Work instructions: Since the copy must hold text only, transcribe the data below exactly and omit the images.

____ Data block

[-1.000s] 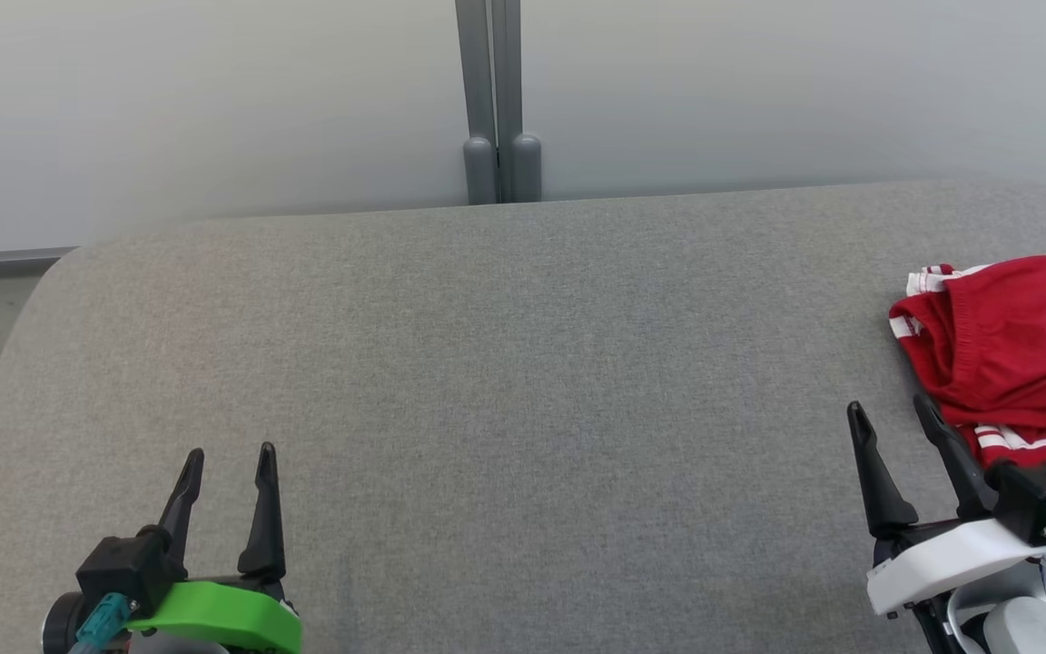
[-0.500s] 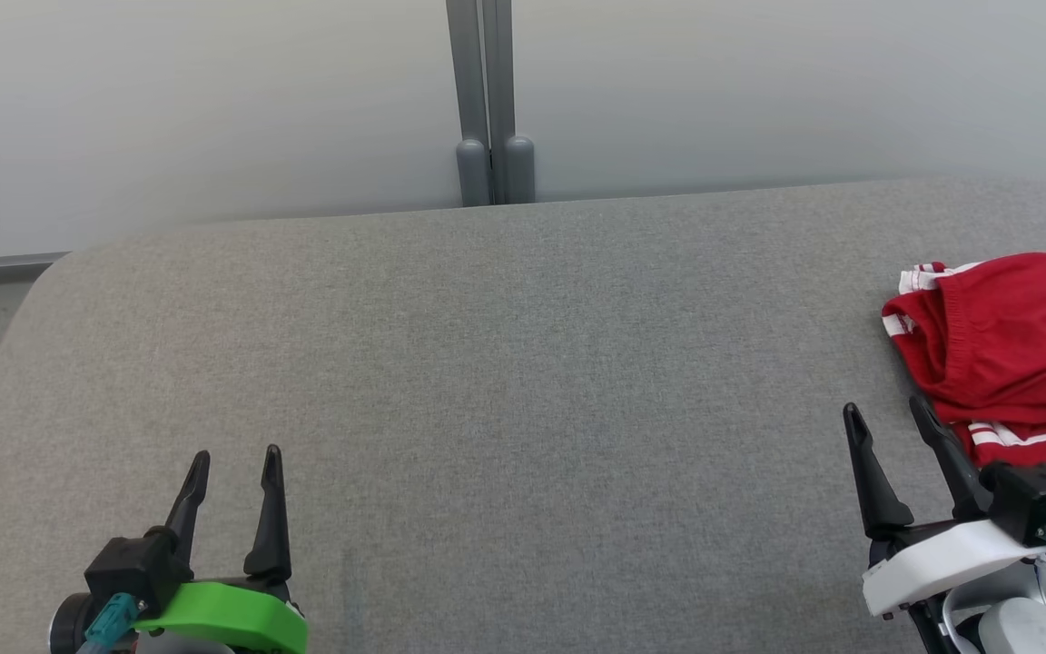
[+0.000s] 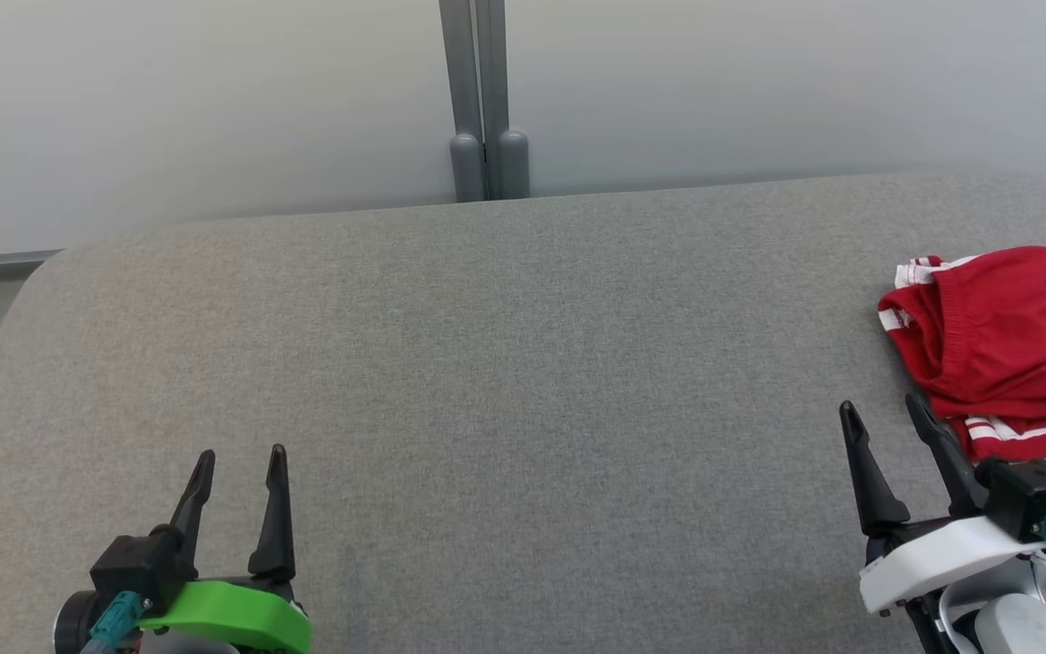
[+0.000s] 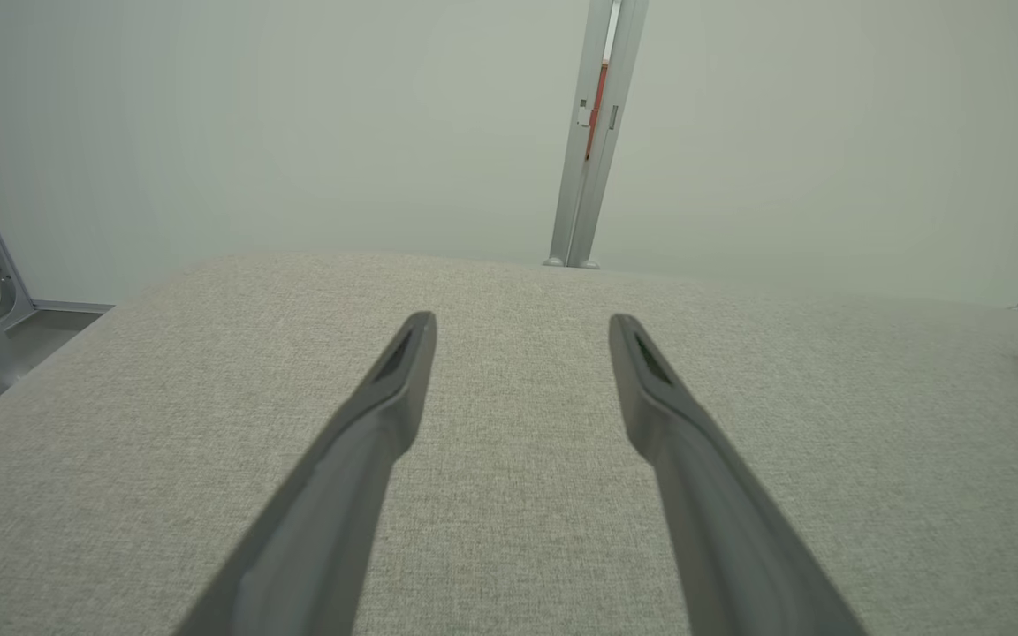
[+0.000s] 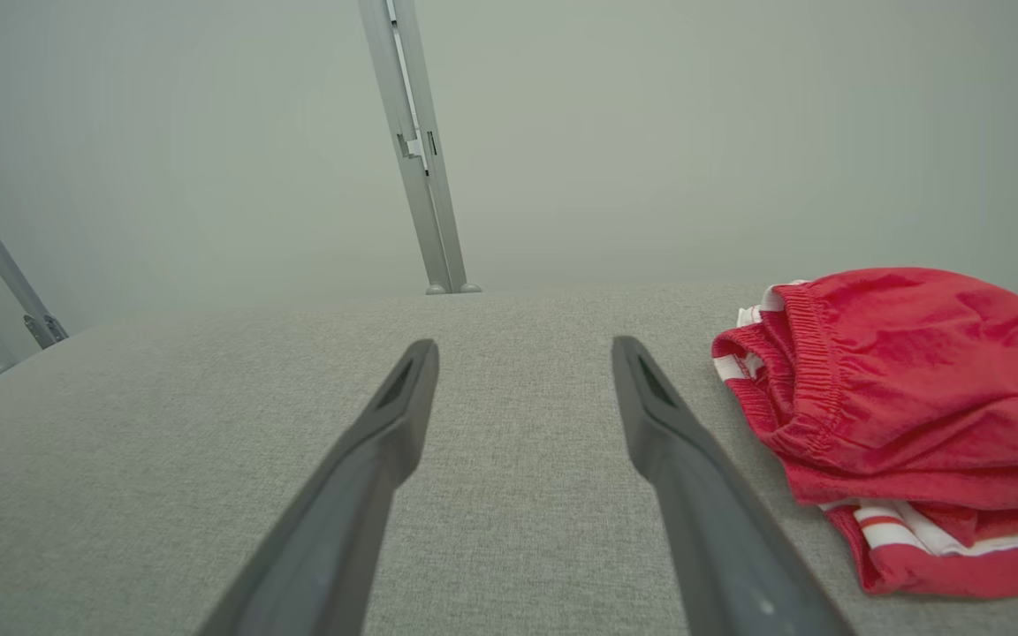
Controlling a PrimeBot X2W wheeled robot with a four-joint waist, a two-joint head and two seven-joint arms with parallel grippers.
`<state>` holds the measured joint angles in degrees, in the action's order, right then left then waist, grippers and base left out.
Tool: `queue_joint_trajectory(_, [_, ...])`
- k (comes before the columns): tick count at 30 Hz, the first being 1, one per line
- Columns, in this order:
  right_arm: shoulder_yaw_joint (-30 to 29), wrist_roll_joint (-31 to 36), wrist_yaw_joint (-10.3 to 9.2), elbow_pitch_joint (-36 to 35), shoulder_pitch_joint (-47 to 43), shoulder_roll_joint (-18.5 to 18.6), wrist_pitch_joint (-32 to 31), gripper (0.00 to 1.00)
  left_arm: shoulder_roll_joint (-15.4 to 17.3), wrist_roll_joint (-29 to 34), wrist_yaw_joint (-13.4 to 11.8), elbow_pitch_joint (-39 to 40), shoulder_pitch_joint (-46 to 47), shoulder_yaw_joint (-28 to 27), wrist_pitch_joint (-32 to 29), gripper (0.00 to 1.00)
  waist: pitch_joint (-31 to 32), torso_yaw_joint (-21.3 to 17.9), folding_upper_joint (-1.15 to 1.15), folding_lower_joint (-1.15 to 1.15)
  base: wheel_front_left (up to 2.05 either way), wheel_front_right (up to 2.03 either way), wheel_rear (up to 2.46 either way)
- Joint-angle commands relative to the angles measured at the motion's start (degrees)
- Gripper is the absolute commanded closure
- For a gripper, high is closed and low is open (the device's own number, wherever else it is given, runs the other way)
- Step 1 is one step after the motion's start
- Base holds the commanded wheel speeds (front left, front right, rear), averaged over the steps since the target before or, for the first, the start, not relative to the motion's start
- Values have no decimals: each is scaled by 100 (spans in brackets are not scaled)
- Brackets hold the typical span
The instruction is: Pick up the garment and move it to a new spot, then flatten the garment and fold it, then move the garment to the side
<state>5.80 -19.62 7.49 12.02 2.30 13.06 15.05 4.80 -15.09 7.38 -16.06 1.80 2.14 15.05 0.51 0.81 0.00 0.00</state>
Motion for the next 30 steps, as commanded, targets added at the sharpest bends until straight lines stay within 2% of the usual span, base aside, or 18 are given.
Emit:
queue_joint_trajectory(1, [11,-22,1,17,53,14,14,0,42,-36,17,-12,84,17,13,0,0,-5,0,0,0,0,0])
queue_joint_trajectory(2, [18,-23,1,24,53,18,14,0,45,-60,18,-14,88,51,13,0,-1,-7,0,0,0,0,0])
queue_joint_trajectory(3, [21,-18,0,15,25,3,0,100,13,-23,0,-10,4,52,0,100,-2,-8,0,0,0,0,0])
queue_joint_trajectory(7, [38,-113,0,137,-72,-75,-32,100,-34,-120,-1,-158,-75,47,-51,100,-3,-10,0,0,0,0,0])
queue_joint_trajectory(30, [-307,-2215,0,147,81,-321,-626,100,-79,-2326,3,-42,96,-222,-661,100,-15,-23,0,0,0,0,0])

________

Result for this task:
[-1.000s] 
[-0.500s] 
[+0.000s] 
[+0.000s] 
[+0.000s] 
Controlling a PrimeBot X2W wheeled robot with a four-joint waist, a two-joint head and two seven-joint arms with parallel grippers.
`<state>` holds the measured joint angles in degrees, in the action's order, right then left then waist, grippers and base left out.
Tool: `queue_joint_trajectory(_, [_, ...])`
- k (comes before the columns): tick count at 30 Hz, the first being 1, one per line
- Columns, in this order:
  right_arm: shoulder_yaw_joint (-30 to 29), wrist_roll_joint (-31 to 36), wrist_yaw_joint (-10.3 to 9.2), elbow_pitch_joint (-36 to 35), shoulder_pitch_joint (-47 to 43), shoulder_roll_joint (-18.5 to 18.6), wrist_pitch_joint (-32 to 31), gripper (0.00 to 1.00)
  left_arm: shoulder_roll_joint (-15.4 to 17.3), wrist_roll_joint (-29 to 34), wrist_yaw_joint (-13.4 to 11.8), elbow_pitch_joint (-39 to 40), shoulder_pitch_joint (-46 to 47), shoulder_yaw_joint (-28 to 27), wrist_pitch_joint (-32 to 29), gripper (0.00 to 1.00)
  waist: pitch_joint (-31 to 32), torso_yaw_joint (-21.3 to 17.9), folding_upper_joint (-1.15 to 1.15), folding_lower_joint (-1.15 to 1.15)
  base: wheel_front_left (up to 2.05 either way), wheel_front_right (up to 2.03 either way), wheel_rear (up to 2.46 either way)
- Joint-angle commands relative to the angles measured at the motion's start (degrees)
- Gripper is the absolute commanded closure
- For a gripper, high is closed and low is open (the device's own number, wherever else it is given, runs the other way)
- Step 1 is one step after the motion's start
- Base holds the commanded wheel speeds (front left, front right, rear), averaged over the steps since the target before or, for the first, the start, not relative to the motion's start
- Values have no decimals: each is scaled by 100 (spans in brackets are not scaled)
- Brackets hold the typical span
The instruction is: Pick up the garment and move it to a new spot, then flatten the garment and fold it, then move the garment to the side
<state>5.80 -19.62 7.49 12.02 2.30 13.06 15.05 4.80 -15.09 7.38 -16.06 1.80 2.14 15.05 0.51 0.81 0.00 0.00</state>
Motion for the next 30 steps, as commanded, targets added at the sharpest bends until straight lines stay within 2% of the usual span, base aside, or 18 are given.
Emit:
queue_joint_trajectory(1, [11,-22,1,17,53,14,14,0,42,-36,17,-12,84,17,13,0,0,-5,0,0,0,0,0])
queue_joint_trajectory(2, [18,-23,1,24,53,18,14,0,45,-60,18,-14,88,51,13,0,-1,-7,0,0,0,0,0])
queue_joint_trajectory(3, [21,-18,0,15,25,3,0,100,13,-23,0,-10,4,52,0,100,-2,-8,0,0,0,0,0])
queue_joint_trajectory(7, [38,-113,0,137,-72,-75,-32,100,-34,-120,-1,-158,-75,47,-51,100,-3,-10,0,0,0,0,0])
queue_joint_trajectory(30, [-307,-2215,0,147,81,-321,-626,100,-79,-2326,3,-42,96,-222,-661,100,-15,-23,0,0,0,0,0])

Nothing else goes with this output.